AIM OF THE TASK:
Please set down exactly the lines of the listing below from the line containing "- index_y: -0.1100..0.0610" through the line containing "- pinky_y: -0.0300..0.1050", both lines included, leaving out all other lines.

DATA BLOCK:
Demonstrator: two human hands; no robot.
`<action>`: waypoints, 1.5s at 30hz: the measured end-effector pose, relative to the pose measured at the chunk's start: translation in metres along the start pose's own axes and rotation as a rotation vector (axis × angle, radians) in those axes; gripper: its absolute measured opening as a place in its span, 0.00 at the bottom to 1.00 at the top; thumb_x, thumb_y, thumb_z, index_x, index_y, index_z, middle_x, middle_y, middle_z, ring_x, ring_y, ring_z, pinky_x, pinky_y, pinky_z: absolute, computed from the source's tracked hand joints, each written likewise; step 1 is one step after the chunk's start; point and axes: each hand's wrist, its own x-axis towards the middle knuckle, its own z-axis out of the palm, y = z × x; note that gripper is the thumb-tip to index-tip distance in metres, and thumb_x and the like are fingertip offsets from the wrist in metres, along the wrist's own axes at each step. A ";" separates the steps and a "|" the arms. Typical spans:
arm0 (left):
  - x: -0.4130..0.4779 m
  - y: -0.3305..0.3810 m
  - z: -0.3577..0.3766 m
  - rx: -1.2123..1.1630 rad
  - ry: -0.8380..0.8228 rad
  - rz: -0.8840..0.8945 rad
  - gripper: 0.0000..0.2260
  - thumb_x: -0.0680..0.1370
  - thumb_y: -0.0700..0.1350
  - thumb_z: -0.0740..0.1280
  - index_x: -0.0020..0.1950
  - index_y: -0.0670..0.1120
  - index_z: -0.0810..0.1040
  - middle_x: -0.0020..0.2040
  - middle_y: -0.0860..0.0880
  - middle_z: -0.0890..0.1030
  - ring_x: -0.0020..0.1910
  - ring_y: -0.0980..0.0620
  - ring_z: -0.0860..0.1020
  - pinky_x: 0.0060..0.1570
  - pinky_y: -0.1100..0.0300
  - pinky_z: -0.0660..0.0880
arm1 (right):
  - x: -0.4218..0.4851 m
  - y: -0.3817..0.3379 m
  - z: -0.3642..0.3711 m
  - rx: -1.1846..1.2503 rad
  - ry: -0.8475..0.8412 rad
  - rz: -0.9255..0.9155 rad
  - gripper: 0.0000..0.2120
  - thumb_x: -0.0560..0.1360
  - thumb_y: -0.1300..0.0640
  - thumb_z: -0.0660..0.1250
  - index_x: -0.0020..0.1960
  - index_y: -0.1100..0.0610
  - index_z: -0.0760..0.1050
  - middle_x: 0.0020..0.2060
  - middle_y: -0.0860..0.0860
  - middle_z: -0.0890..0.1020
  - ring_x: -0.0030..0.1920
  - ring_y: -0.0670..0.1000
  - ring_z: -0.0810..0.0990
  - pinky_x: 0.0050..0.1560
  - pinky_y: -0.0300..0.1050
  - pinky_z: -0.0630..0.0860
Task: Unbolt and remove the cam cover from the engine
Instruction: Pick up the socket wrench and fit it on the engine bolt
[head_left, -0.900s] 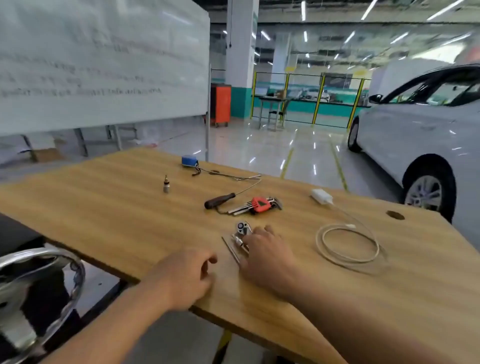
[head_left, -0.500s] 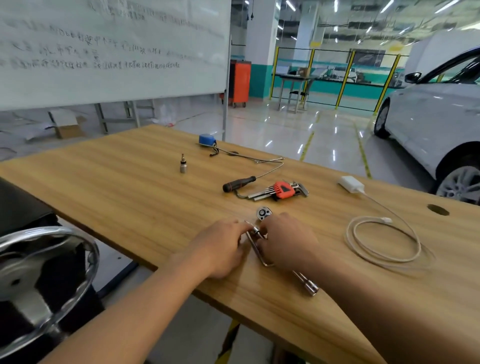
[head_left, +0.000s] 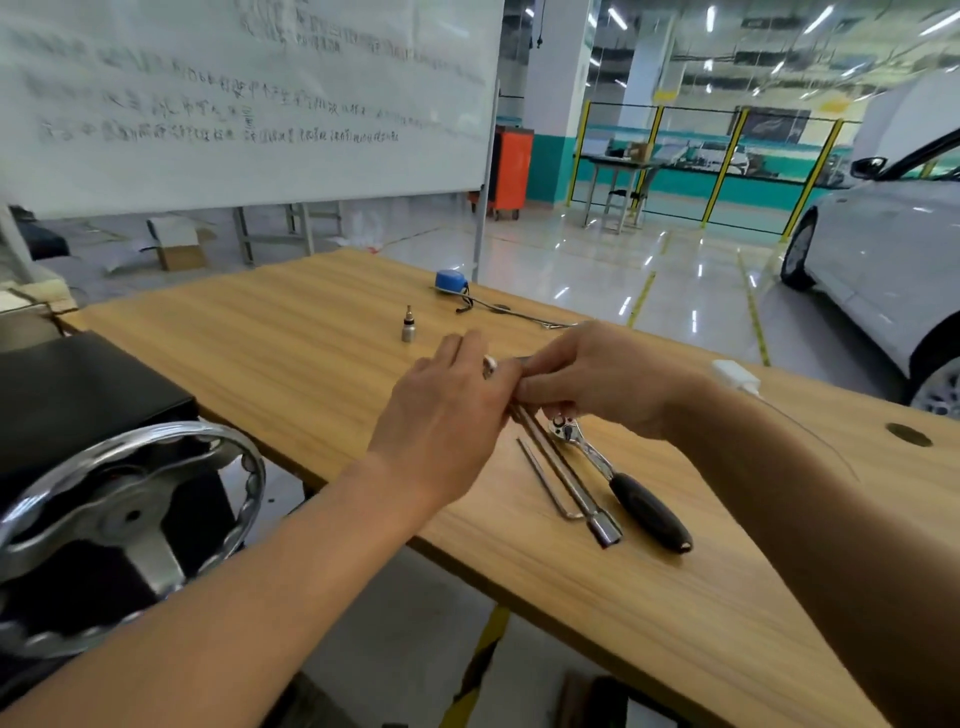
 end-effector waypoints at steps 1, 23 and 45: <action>-0.003 -0.006 -0.003 -0.006 -0.042 0.000 0.07 0.81 0.51 0.63 0.57 0.50 0.75 0.47 0.50 0.70 0.45 0.50 0.75 0.32 0.61 0.64 | 0.001 0.003 -0.003 0.160 -0.054 0.026 0.07 0.77 0.54 0.71 0.44 0.54 0.86 0.38 0.50 0.86 0.35 0.43 0.79 0.39 0.39 0.78; -0.214 -0.157 -0.296 -0.108 -0.032 -0.518 0.22 0.79 0.64 0.51 0.32 0.52 0.66 0.24 0.55 0.69 0.23 0.55 0.67 0.28 0.64 0.66 | 0.024 -0.227 0.103 0.235 -0.033 -0.597 0.17 0.80 0.50 0.66 0.65 0.34 0.70 0.45 0.50 0.85 0.28 0.49 0.71 0.29 0.42 0.72; -0.396 -0.151 -0.453 0.086 0.064 -0.884 0.24 0.71 0.78 0.44 0.43 0.64 0.69 0.30 0.56 0.74 0.27 0.54 0.72 0.27 0.65 0.65 | -0.028 -0.414 0.268 0.595 -0.865 -0.862 0.23 0.72 0.57 0.71 0.67 0.46 0.77 0.42 0.59 0.83 0.23 0.46 0.65 0.24 0.35 0.66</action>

SOLUTION FOR THIS TASK:
  - index_y: -0.1100..0.0610
  - index_z: -0.0760..0.1050
  - middle_x: 0.0020..0.2060
  - middle_y: -0.0860..0.0860
  - middle_z: -0.0890..0.1020
  - ring_x: -0.0030..0.1920
  - ring_y: -0.0670..0.1000
  - ring_z: -0.0810..0.0990
  - pinky_x: 0.0050..0.1560
  - pinky_y: -0.0300..0.1050

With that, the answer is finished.